Skip to content

non-awaitable object makes asyncio.wait hang if there are async subprocess tasks #105288

@keuin

Description

@keuin

asyncio.waitaccepts a Iterable[Awaitable[_T]] as its first parameter. However it will hang forever if we passes an invalid Awaitable to it and there are subprocesses wrapped in asyncio.Task running.

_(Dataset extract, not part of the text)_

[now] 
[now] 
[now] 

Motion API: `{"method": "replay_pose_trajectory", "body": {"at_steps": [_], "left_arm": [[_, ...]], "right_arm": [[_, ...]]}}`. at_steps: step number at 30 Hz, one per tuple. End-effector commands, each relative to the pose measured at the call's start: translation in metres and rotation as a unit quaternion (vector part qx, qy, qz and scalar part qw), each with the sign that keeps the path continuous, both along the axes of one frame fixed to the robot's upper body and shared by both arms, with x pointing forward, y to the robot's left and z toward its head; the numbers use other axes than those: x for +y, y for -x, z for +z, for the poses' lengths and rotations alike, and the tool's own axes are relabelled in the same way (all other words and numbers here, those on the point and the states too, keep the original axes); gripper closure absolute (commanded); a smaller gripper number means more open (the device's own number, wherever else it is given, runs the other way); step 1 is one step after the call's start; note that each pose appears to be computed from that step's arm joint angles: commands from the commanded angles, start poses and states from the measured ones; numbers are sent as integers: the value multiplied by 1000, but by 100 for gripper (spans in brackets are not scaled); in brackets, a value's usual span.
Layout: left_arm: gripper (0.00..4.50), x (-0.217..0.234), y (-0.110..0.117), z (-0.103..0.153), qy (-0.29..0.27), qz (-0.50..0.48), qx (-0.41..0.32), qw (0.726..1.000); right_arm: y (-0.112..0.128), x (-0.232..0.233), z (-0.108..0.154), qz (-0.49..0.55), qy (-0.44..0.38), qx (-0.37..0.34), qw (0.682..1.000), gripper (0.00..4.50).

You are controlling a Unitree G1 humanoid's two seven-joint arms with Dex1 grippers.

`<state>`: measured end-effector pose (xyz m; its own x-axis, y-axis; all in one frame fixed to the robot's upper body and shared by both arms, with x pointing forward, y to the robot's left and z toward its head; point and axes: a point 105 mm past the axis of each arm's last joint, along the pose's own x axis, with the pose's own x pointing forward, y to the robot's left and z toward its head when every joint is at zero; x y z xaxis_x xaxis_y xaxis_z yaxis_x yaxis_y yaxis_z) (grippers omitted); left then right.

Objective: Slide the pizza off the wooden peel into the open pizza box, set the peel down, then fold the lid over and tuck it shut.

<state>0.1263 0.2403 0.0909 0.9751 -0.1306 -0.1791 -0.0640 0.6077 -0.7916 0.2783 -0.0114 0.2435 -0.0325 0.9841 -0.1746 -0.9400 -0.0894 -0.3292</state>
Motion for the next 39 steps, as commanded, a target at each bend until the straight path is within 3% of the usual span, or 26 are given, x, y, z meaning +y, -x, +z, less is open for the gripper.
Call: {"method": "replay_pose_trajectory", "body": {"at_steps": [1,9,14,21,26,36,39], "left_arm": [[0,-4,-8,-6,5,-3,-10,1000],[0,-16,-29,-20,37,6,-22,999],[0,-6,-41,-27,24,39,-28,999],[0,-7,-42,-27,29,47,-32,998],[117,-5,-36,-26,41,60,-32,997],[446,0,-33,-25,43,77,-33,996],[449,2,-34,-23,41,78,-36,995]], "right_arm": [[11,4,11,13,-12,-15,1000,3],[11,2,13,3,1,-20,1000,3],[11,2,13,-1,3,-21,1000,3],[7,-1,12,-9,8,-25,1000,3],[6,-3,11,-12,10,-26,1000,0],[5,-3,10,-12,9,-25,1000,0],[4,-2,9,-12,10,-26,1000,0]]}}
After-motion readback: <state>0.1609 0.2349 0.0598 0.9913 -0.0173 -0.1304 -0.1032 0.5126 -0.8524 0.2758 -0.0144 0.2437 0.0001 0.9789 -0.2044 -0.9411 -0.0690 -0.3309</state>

To sum up, we have to meet these conditions at once:

  1. There are tasks for subprocesses managed by asyncio.subprocess. It does not matter if we asyncio.wait for it or not.
  2. The program attempts to perform asyncio.wait on iterators that can yield non-awaitable objects (such as integers).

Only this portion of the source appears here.